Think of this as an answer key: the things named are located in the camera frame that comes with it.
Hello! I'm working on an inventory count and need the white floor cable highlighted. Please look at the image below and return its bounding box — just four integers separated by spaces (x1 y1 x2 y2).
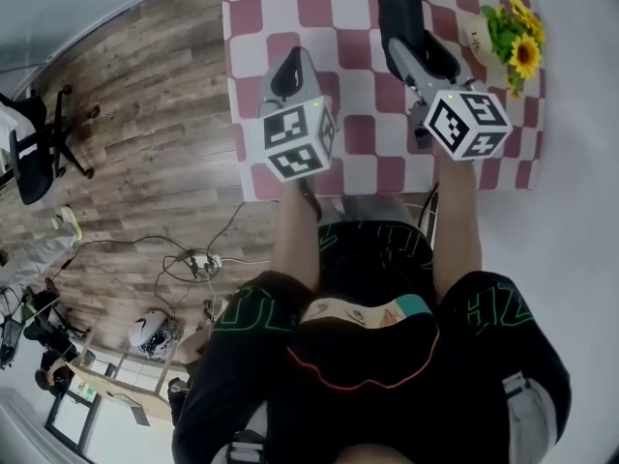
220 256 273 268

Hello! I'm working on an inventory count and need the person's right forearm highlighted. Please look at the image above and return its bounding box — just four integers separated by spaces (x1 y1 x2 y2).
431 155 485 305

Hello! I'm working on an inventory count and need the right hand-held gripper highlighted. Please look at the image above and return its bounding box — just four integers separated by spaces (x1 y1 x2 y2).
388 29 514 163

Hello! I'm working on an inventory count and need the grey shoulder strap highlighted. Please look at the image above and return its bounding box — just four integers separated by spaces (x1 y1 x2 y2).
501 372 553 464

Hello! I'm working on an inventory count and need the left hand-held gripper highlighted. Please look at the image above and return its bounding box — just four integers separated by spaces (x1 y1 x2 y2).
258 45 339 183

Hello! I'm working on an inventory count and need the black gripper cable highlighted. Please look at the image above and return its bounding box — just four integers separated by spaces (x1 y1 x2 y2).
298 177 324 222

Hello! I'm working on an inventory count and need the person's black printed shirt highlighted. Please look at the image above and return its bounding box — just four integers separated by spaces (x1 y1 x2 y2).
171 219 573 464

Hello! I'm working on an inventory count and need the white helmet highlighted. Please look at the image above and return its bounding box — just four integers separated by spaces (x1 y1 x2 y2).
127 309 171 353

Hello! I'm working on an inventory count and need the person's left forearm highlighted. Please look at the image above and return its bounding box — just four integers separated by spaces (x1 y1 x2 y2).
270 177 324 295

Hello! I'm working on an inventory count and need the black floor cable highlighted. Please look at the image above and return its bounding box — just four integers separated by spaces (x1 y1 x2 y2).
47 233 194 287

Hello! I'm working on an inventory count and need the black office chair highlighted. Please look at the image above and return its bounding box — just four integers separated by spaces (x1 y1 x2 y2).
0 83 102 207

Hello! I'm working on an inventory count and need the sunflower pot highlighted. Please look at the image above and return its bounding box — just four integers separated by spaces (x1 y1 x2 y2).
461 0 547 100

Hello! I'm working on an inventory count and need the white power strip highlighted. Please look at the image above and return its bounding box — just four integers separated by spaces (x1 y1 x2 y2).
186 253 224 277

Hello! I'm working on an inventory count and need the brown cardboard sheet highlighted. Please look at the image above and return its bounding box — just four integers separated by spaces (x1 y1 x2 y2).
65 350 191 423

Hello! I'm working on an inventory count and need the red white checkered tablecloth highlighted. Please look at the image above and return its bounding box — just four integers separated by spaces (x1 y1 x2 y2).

....................

What to produce >>
Output the listing word for word. Drop the pictures.

Task result >>
Think of this as an answer key: the things named are located in the camera frame that comes with it.
Hello! I'm working on an inventory count and need the white floor cable highlighted. Please look at the image below and return its bounding box — just four integers separated by spaces (x1 y1 x2 y2).
220 256 273 268

Hello! I'm working on an inventory count and need the person's right forearm highlighted. Please look at the image above and return its bounding box — just four integers separated by spaces (x1 y1 x2 y2).
431 155 485 305

Hello! I'm working on an inventory count and need the right hand-held gripper highlighted. Please look at the image above and return its bounding box — just four integers separated by spaces (x1 y1 x2 y2).
388 29 514 163

Hello! I'm working on an inventory count and need the grey shoulder strap highlighted. Please look at the image above and return its bounding box — just four integers separated by spaces (x1 y1 x2 y2).
501 372 553 464

Hello! I'm working on an inventory count and need the left hand-held gripper highlighted. Please look at the image above and return its bounding box — just four integers separated by spaces (x1 y1 x2 y2).
258 45 339 183

Hello! I'm working on an inventory count and need the black gripper cable highlighted. Please look at the image above and return its bounding box — just four integers separated by spaces (x1 y1 x2 y2).
298 177 324 222

Hello! I'm working on an inventory count and need the person's black printed shirt highlighted. Please look at the image above and return its bounding box — just four integers separated by spaces (x1 y1 x2 y2).
171 219 573 464

Hello! I'm working on an inventory count and need the white helmet highlighted. Please look at the image above and return its bounding box — just four integers separated by spaces (x1 y1 x2 y2).
127 309 171 353

Hello! I'm working on an inventory count and need the person's left forearm highlighted. Please look at the image above and return its bounding box — just four integers separated by spaces (x1 y1 x2 y2).
270 177 324 295

Hello! I'm working on an inventory count and need the black floor cable highlighted. Please look at the image above and return its bounding box — just four integers separated by spaces (x1 y1 x2 y2).
47 233 194 287

Hello! I'm working on an inventory count and need the black office chair highlighted. Please look at the image above and return its bounding box — just four integers separated by spaces (x1 y1 x2 y2).
0 83 102 207

Hello! I'm working on an inventory count and need the sunflower pot highlighted. Please look at the image above and return its bounding box — just four integers separated by spaces (x1 y1 x2 y2).
461 0 547 100

Hello! I'm working on an inventory count and need the white power strip highlighted. Please look at the image above and return its bounding box — just four integers separated by spaces (x1 y1 x2 y2).
186 253 224 277

Hello! I'm working on an inventory count and need the brown cardboard sheet highlighted. Please look at the image above and return its bounding box — just four integers separated by spaces (x1 y1 x2 y2).
65 350 191 423

Hello! I'm working on an inventory count and need the red white checkered tablecloth highlighted. Please look at the image above and return its bounding box — just four integers separated by spaces (x1 y1 x2 y2).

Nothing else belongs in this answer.